- [TASK DIRECTIONS] Tally the lines of the listing that contain the word "base", then give the total and nothing else.

- [TASK DATA]
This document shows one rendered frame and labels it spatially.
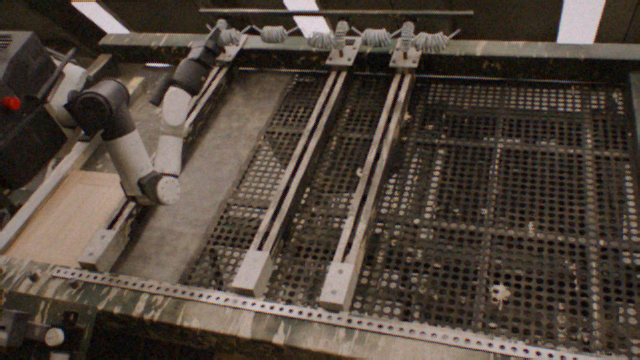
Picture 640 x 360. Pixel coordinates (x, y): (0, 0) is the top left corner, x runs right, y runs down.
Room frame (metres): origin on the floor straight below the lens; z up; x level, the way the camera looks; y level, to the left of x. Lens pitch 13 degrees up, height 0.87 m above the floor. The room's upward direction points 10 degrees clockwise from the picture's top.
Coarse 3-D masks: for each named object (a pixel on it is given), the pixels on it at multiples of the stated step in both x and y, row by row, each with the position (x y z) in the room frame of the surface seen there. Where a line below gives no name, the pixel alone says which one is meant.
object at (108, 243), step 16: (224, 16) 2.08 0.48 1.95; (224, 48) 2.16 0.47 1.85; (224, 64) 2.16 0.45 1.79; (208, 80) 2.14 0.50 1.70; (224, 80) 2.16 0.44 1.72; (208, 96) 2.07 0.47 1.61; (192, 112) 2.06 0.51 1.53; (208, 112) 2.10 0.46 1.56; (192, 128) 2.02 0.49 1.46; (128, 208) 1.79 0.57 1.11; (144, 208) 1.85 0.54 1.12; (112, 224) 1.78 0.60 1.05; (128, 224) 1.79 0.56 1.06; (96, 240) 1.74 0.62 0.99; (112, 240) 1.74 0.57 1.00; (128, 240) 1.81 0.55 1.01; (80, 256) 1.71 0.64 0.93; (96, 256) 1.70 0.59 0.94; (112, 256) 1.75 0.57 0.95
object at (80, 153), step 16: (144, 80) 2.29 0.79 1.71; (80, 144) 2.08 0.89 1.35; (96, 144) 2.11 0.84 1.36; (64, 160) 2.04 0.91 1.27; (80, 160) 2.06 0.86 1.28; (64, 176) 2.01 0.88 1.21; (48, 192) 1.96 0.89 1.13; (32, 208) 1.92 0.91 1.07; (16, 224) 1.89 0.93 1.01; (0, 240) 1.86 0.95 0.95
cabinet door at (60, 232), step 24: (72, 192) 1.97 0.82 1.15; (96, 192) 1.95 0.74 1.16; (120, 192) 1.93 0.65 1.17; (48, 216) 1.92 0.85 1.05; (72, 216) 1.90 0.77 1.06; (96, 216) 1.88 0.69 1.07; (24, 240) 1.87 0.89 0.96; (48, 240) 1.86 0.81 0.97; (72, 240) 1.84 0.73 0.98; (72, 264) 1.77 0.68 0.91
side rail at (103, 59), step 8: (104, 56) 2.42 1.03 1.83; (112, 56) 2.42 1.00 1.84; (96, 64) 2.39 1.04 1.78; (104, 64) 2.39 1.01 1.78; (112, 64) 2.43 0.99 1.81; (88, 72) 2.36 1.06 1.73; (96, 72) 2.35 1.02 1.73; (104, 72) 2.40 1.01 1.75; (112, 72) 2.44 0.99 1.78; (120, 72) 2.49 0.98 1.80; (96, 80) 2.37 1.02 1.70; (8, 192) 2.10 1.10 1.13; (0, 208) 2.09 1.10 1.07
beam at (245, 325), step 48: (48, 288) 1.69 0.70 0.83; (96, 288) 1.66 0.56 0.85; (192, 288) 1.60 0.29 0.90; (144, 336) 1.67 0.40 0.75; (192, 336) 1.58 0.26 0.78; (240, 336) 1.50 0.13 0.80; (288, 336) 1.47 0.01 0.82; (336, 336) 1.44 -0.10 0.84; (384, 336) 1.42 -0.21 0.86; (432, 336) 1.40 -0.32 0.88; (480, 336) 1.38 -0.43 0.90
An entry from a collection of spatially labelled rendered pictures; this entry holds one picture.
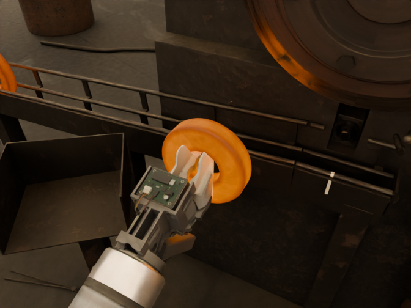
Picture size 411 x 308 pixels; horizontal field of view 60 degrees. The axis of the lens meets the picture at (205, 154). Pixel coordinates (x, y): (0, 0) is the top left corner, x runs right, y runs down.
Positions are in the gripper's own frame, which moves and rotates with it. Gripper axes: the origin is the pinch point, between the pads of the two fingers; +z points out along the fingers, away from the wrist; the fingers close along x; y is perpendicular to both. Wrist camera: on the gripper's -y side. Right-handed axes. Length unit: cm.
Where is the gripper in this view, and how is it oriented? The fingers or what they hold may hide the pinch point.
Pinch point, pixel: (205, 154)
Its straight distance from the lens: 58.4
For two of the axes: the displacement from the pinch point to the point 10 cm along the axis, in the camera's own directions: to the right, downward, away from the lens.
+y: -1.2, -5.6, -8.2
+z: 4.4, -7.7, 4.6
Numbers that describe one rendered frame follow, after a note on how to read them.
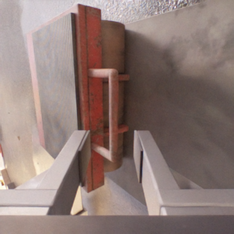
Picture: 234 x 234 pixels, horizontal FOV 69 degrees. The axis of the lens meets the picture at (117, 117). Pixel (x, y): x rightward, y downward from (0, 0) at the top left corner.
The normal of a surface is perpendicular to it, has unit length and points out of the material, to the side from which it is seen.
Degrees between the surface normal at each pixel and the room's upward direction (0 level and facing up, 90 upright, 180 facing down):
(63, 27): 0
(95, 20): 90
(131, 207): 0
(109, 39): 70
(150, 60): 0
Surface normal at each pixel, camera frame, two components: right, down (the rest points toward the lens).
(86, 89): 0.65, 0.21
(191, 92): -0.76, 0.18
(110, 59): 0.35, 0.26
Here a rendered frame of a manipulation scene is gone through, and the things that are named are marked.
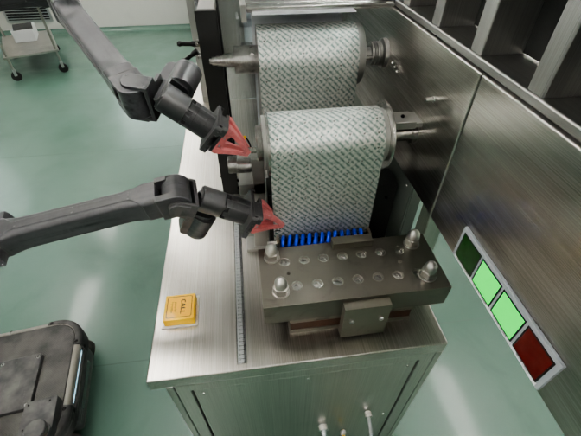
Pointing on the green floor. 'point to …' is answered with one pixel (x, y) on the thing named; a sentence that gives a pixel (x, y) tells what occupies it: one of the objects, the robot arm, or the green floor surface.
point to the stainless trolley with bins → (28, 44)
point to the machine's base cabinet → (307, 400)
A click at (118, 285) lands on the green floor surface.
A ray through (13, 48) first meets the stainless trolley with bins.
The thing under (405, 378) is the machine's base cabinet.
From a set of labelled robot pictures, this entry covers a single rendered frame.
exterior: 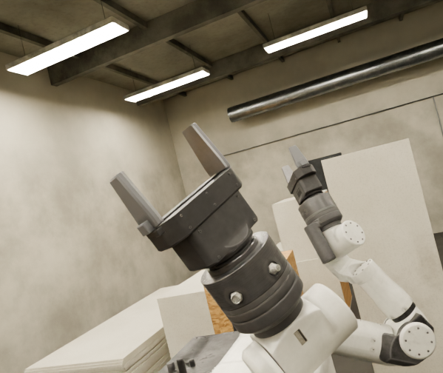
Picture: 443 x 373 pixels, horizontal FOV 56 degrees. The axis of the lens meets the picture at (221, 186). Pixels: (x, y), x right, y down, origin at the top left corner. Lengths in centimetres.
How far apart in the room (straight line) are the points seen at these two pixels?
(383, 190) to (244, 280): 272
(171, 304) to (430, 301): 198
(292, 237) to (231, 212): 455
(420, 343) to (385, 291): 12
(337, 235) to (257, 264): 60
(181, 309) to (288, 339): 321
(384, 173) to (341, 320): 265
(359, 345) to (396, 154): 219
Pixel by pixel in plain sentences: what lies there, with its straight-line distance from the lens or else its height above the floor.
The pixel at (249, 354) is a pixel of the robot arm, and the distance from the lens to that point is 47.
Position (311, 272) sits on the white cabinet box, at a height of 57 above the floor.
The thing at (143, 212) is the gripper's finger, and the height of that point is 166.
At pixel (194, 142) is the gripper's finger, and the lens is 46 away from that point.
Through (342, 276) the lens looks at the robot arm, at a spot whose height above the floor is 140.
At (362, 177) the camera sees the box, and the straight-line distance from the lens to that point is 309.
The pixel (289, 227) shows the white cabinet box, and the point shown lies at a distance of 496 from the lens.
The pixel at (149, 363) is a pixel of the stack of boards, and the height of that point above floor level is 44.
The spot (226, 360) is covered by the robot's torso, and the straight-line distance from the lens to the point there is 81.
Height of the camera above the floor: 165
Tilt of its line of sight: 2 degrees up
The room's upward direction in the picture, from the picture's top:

...

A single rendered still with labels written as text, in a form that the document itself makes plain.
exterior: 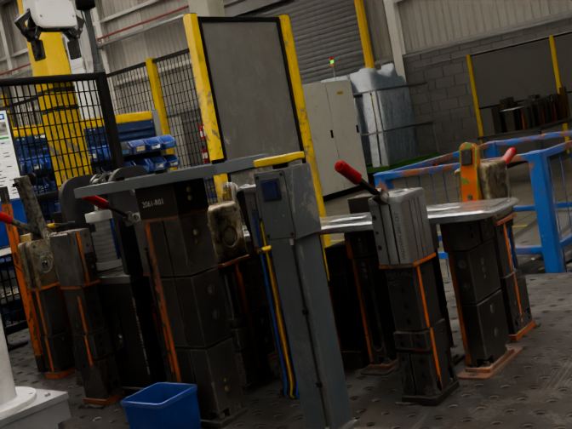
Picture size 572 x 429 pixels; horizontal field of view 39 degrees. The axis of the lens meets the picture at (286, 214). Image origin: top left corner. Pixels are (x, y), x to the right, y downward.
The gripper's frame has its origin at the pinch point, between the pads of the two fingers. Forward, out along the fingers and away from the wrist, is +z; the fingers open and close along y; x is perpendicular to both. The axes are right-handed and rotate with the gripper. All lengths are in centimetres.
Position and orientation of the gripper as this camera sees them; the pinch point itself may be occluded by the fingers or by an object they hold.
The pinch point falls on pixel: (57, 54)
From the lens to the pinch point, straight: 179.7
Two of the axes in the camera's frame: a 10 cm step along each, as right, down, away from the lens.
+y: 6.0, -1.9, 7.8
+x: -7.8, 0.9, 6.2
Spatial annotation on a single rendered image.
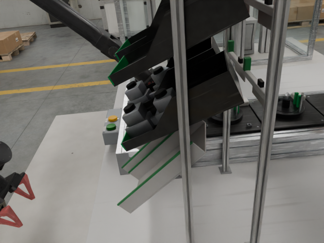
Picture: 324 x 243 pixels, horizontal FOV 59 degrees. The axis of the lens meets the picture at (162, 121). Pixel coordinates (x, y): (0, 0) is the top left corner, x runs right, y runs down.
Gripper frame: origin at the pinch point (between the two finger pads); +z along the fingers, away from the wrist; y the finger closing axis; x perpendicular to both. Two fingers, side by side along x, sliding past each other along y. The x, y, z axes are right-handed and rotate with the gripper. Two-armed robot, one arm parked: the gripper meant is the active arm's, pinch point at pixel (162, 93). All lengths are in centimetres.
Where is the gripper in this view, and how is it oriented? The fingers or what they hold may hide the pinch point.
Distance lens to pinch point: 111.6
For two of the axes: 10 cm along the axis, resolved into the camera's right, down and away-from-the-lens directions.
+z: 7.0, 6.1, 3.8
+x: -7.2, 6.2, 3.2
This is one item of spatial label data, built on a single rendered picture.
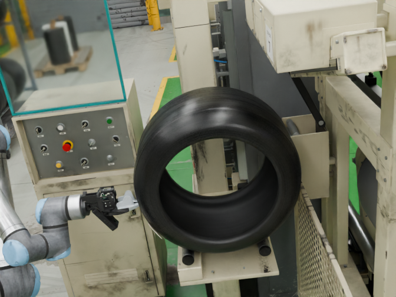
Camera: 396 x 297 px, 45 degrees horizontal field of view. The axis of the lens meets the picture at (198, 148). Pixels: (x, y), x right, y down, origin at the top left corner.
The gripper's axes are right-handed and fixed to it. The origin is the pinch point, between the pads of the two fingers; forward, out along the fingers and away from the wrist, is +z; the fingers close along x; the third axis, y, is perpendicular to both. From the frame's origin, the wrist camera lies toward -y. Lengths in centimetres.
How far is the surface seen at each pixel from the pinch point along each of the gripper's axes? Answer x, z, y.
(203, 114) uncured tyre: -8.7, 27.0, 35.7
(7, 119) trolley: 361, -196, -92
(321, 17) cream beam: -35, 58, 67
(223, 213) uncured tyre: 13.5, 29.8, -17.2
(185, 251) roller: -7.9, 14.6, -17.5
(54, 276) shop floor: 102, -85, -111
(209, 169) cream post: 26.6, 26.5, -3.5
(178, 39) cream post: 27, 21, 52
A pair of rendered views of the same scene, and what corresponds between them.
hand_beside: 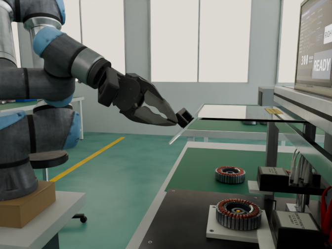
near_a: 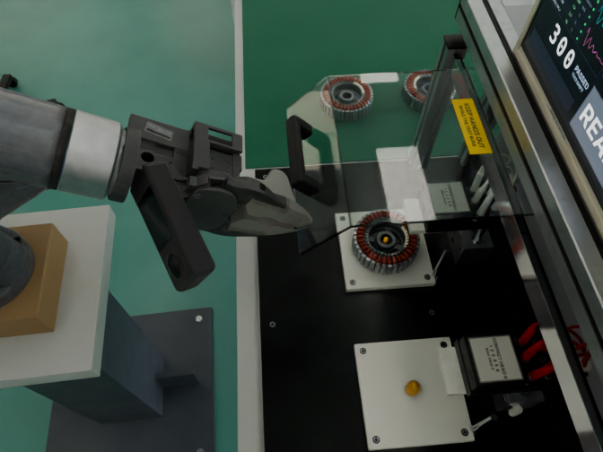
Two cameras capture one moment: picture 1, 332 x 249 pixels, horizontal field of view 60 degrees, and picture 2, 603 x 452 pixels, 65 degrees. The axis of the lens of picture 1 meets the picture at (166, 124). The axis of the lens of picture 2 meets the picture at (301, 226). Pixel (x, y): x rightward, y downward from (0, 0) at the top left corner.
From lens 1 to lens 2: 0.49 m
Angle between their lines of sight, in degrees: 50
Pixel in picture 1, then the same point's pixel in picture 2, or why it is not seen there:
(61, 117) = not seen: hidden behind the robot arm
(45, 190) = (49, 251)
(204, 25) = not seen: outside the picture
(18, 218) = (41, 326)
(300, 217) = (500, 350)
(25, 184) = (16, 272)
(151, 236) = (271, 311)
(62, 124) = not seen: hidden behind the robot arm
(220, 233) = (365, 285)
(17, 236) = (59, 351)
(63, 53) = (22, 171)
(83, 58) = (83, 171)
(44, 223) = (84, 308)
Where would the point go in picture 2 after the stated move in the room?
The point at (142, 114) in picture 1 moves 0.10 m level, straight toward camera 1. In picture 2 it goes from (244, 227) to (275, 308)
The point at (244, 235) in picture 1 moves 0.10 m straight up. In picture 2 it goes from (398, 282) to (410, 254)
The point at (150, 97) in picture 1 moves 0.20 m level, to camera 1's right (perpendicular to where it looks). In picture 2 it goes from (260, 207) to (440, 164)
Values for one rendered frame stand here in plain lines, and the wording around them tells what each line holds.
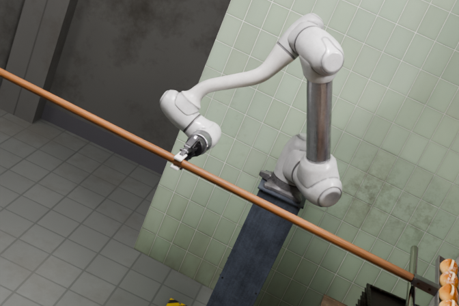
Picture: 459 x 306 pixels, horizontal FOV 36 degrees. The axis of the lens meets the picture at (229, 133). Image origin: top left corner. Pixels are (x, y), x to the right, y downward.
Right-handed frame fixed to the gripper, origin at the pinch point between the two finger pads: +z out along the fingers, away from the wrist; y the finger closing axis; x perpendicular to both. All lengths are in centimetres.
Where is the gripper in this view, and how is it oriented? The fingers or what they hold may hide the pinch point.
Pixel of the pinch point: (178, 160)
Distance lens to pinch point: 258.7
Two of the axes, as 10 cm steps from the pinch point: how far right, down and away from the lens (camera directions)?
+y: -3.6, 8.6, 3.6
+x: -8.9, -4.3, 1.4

--

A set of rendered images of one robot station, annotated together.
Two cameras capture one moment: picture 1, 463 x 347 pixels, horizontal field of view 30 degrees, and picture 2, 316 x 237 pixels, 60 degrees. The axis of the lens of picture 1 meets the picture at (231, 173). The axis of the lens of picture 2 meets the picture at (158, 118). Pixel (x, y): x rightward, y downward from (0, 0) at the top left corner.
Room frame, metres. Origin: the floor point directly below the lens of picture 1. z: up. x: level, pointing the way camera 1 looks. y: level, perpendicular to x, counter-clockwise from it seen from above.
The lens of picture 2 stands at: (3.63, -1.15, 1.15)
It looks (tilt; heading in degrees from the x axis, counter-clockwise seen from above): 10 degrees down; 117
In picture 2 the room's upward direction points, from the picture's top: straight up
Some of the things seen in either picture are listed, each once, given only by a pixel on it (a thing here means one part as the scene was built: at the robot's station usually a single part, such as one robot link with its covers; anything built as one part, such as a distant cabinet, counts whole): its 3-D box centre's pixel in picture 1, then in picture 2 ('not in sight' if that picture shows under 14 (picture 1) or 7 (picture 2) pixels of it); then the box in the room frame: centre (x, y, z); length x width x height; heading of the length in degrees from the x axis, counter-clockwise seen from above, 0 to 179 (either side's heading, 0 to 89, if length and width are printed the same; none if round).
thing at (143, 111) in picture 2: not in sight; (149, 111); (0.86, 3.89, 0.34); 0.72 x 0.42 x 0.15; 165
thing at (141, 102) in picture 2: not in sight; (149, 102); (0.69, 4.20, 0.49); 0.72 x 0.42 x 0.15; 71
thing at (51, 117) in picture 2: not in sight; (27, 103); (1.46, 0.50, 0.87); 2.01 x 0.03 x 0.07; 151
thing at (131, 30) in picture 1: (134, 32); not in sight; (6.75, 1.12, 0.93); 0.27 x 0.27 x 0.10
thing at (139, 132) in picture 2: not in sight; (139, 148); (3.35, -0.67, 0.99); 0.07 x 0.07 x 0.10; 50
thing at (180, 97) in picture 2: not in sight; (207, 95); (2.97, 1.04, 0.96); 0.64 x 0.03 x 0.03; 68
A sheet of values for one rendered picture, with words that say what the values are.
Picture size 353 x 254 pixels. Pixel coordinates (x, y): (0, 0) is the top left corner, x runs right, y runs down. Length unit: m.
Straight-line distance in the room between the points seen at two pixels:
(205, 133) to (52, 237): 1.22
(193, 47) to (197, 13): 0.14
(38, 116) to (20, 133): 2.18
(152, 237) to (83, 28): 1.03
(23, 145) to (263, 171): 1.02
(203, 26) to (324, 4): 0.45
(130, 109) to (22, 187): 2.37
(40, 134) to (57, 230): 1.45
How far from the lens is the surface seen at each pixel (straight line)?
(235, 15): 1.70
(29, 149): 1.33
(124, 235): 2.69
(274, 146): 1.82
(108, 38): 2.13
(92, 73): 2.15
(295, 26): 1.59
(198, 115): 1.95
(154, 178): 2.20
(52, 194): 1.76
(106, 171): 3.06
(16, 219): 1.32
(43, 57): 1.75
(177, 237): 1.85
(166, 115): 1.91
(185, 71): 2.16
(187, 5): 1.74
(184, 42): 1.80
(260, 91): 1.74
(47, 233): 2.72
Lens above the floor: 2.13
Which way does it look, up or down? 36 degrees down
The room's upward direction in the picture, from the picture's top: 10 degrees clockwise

- [EXERCISE OUTPUT] 2